PENDLETON — Cameron Andrade said he will no longer be defined by his mistakes.
“It’s going to give me a new chance at a life that I would not have had before,” he said. “It will help me get where I want to be in life and the job I wanted to have when I got older.”
Andrade, 17, is an inmate at the Pendleton Juvenile Correctional Facility. Originally from Terre Haute, he is one of 12 students enrolled in Indiana’s first coding program for incarcerated juveniles called The Last Mile.
“I want to be a software engineer,” said Andrade. “I’m excited to learn how coding works and what’s behind it and how to make a website app.”
According to Indeed.com, the average annual salary for a software engineer is $107,261, based on 46,521 salaries submitted anonymously to Indeed by software engineer employees, users, and collected from past and present job advertisements on Indeed.com in the past 36 months.
On Tuesday, Google.org announced it was providing a $2 million grant to The Last Mile, a nonprofit founded in 2010 at San Quentin State Prison in California, so more inmates like Andrade can learn technology and business skills while incarcerated.
The grant will be used by the organization to educate and certify 525 incarcerated youth, women and men for the next two years in Indiana, Oklahoma and Kansas.
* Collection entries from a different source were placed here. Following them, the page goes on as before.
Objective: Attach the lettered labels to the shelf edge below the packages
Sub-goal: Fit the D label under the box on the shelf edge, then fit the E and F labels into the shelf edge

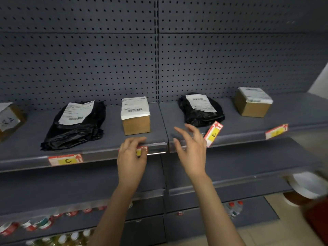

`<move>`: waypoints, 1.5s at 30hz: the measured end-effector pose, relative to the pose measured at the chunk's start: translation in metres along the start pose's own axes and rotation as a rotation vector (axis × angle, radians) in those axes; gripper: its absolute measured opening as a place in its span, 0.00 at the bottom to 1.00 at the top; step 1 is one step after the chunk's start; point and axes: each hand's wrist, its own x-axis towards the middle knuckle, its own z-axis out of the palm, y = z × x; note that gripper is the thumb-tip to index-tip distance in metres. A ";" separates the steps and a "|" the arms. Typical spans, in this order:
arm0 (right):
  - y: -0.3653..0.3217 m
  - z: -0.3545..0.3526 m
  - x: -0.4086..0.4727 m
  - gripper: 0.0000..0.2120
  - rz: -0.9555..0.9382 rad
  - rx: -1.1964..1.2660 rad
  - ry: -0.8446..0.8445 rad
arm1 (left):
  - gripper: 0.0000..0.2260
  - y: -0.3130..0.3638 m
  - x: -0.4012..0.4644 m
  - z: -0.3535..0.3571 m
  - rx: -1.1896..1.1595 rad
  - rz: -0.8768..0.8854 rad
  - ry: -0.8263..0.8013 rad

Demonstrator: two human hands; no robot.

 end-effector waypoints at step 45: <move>0.177 -0.127 0.056 0.09 -0.011 0.009 -0.002 | 0.14 0.154 -0.018 0.181 -0.023 -0.017 0.028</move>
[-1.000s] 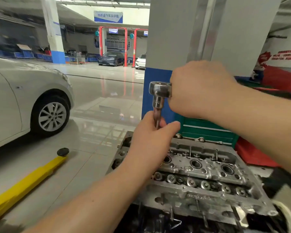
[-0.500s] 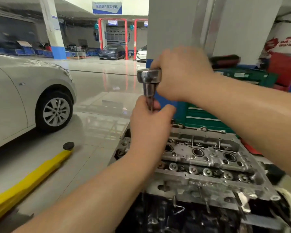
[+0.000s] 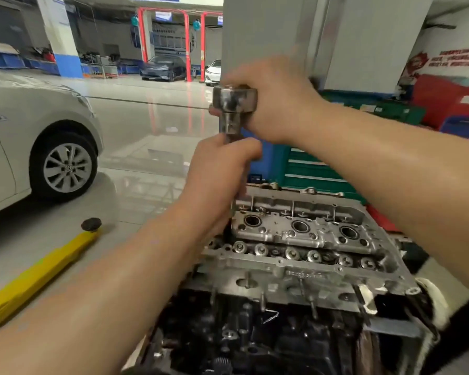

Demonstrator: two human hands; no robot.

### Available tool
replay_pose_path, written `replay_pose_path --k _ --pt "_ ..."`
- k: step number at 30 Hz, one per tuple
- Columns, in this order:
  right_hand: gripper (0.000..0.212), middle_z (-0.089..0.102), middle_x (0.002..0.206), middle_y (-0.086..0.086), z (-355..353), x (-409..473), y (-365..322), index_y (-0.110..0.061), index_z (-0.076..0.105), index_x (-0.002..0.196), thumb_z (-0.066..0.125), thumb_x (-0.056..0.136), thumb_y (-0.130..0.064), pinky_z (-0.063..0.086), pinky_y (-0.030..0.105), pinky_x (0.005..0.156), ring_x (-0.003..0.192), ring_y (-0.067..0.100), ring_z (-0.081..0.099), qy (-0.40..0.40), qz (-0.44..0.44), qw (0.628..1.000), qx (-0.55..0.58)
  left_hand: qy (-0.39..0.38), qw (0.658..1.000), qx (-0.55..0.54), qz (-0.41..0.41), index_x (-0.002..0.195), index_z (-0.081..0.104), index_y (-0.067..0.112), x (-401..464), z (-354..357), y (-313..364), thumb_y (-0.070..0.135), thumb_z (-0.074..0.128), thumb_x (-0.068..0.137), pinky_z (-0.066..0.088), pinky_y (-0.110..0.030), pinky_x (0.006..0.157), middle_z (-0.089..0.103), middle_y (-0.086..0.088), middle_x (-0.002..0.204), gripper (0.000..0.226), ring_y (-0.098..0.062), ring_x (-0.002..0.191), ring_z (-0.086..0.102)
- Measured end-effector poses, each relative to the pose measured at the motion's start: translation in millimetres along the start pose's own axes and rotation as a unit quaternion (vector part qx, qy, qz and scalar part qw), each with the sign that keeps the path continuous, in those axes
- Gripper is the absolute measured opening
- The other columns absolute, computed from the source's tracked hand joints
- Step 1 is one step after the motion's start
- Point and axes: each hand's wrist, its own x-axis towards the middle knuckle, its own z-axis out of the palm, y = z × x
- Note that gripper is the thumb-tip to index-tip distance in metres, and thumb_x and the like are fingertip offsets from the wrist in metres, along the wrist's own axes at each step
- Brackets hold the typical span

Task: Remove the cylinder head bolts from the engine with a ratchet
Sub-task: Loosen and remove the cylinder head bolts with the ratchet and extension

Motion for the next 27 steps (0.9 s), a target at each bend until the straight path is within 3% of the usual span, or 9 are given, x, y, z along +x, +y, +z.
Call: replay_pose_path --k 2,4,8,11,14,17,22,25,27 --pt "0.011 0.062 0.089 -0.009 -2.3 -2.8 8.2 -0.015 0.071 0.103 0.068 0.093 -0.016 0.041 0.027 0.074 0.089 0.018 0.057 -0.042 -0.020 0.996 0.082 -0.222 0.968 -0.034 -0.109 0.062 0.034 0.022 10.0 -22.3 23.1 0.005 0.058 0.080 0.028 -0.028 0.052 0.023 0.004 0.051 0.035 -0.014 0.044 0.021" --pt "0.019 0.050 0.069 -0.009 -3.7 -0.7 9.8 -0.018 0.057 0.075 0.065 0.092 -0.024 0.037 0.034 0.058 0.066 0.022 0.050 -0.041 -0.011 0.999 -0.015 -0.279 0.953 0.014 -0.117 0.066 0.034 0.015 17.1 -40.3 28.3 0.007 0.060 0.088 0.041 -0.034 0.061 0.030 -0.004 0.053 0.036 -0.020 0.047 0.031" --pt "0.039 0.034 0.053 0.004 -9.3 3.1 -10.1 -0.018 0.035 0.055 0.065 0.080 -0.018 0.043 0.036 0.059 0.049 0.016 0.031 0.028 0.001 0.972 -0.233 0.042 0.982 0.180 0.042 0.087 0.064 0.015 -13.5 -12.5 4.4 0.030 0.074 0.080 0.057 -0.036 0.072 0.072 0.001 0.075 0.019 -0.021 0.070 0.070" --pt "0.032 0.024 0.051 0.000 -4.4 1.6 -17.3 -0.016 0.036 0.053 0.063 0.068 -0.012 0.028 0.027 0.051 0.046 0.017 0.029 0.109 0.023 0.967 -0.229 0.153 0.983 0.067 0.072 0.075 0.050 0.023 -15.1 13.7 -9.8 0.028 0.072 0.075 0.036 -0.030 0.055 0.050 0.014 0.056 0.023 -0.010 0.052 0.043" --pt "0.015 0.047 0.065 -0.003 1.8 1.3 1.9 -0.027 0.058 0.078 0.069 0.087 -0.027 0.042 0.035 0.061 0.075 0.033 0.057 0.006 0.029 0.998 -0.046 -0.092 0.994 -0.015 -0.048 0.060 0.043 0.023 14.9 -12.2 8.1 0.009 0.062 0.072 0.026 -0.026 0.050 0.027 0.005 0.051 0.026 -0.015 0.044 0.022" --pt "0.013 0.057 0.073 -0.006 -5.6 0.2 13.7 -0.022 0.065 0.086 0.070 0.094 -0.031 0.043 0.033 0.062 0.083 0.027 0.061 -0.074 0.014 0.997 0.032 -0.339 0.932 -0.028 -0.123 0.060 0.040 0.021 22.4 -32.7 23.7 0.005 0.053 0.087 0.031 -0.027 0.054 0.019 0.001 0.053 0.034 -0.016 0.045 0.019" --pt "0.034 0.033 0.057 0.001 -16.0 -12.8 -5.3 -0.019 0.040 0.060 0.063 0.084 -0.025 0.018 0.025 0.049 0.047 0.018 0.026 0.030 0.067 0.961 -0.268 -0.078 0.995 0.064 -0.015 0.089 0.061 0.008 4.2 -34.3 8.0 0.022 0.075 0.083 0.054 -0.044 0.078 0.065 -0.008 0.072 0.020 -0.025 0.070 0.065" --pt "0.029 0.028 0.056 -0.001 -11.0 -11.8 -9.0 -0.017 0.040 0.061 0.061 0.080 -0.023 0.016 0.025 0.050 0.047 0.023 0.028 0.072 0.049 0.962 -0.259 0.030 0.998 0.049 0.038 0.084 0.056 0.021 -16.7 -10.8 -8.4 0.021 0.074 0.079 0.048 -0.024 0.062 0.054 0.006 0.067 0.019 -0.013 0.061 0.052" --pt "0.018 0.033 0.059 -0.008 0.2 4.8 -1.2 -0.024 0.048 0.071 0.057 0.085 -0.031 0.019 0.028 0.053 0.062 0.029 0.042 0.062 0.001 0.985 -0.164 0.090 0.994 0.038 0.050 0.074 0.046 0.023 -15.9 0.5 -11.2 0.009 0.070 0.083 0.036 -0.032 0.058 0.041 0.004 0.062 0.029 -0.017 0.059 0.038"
“By expanding access to computer science education to people who are behind bars, The Last Mile helps learners return to their communities with tangible skills to pursue a career in technology,” said Justin Steele, head of Americas for Google.org.
Indiana Gov. Eric Holcomb, executives and board members from The Last Mile including MC Hammer and Sway Calloway, along with representatives from Google, announced the funding at the Pendleton Juvenile Correctional Facility.
Beverly Parenti, executive director of The Last Mile, said the idea for the program began the night her husband came home late from dinner. She said he had been to visit the San Quentin State Prison and was excited about creating a program to help people find gainful employment after being incarcerated.
She said the program gives participants hope.
Holcomb said The Last Mile is a life-changing program and helps the inmates through the first mile of the rest of their new lives.
“It works,” he said. “Having the skill set to meet the demands on the outside is the difference between returning or not. This program has a zero percent recidivism rate.”
He said if participants are willing to stay focused and take advantage of the program, “they’re going to be able to determine their own destiny.”
“It’s not just another program. So every person that goes out there and gets a job that they’re passionate about — number one, that’s a good thing, but then that means we can help others more. We are just as anxious as they are to make sure more people have access to this course-correcting chapter in their lives.”
Jalen Seider, 17, of South Bend is also a participant in The Last Mile at the Pendleton correctional facility. He is already planning how he can use the training from the program to change not only his life, but that of his family.
“Back home, my dad he buys houses, renovates them and then rents them out to people,” he said. “A big thing I would like to do is to be able to put my dad out there and help to promote him and make a website for him. Let people know about his business.”